Social media presents brands and celebs with an excellent opportunity to really delight and reward fans, and there are many great examples of this out there. Unfortunately they tend to get lost in all the negativity (a negative story is a great news story right?) so I thought I'd set this right here.
Here are five of my favourite examples of brands and celebrities surprising, delighting and engaging their fans.
Jason Mraz asks his fans to help him come up with ideas for the music video for his new single “The Woman I Love” by answering the question ‘ “What does ‘The Woman I Love’ mean to you?” on Twitter. Mraz posted this video last week, so we’ll keep an eye on response rates and update you on its success in the comments below.
Legendary basketball player
Shaquille O’Neal is well renowned for the time and effort he puts into interacting with his fans on Twitter. When it came to his retirement, he showed them the utmost respect by announcing his decision to them before sharing with the press.
Sport, at all levels, is inherently social, and QPR chairman Tony Fernandes is a great advocate of giving the fans unprecedented access and insights into the running of the club.
To find out who the fans would like to see on the pitch, he asked for their opinion on signing suggestions. Sean Walsh over at the excellent Digital Football blog did some research and found that QPR witnessed a 39% growth in its Twitter following, as well as a staggering 49% increase in the number of Facebook fans around this period. This, coupled with the high number of suggestions actually sent by fans highlights that fans really do love being empowered by their clubs.
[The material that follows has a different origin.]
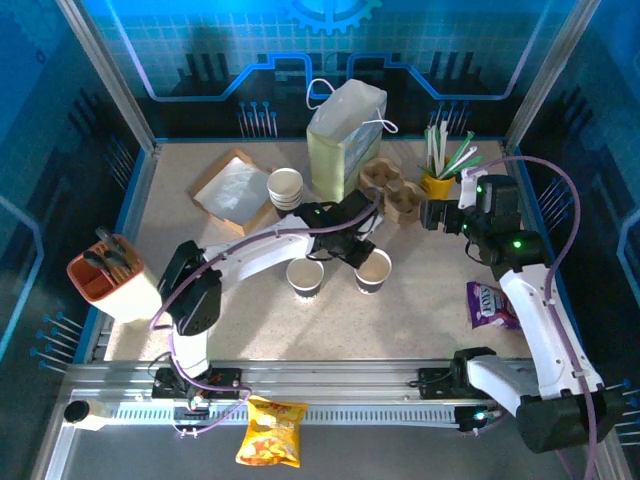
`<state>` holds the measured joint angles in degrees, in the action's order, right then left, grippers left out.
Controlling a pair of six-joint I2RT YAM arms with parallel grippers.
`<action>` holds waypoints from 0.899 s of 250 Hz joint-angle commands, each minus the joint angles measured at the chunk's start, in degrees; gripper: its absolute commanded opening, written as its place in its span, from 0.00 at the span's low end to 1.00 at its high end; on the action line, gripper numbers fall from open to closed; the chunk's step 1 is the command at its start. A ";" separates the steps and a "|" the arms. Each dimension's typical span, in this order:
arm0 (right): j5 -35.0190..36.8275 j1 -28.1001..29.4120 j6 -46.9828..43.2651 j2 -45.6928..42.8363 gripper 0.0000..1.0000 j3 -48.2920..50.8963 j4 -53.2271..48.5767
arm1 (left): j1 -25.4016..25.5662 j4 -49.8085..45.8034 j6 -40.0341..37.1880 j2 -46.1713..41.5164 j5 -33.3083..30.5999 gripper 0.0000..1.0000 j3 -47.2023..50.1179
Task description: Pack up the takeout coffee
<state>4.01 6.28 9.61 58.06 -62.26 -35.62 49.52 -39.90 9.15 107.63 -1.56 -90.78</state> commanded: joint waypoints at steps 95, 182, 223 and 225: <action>-1.06 -0.75 1.20 -1.10 0.99 1.39 -0.80 | 2.78 2.91 1.50 0.72 -2.80 0.32 1.76; -2.95 1.65 3.00 -0.48 0.99 1.07 0.83 | -1.42 4.70 2.40 -11.68 -1.44 0.61 2.62; -0.57 7.75 3.96 4.15 0.99 -0.44 2.29 | -6.91 9.23 2.93 -20.49 -0.29 0.74 8.69; -0.40 8.12 3.96 4.47 0.99 -0.61 2.35 | -7.25 9.51 2.99 -20.87 -0.18 0.75 9.09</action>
<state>2.76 10.13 11.99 59.11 -61.19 -34.63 46.02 -34.24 10.76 92.68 -3.25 -86.28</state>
Marseille offered its fans a special surprise if they could hit 1m Facebook likes on their official page. The fans met this request, and as a result, were given the task of creating the 2011/12 shirt. 60,000 submissions were made, and one lucky user's creation was selected by the fans. This is an excellent example of a creative way to drive traffic to your social presence.
Citroen are on a mission to design the first car ‘Created for the Facebook generation, by the Facebook generation. The brand is doing this through the ‘You Like it, We Make it’ Facebook app allows fans to choose from six configurations including alloys, interior and exterior colour schemes, in-car technology options such as Bluetooth and sat-nav as well as the number of doors the vehicle has.
Citroen then plan to put the most popular ideas into production to create its Citroen C1 Connexion special edition city car. By participating, users are entered into a prize draw to win the car.
As a nice little bonus, I thought it would be good to showcase an example of people using social media to rally together for a good cause.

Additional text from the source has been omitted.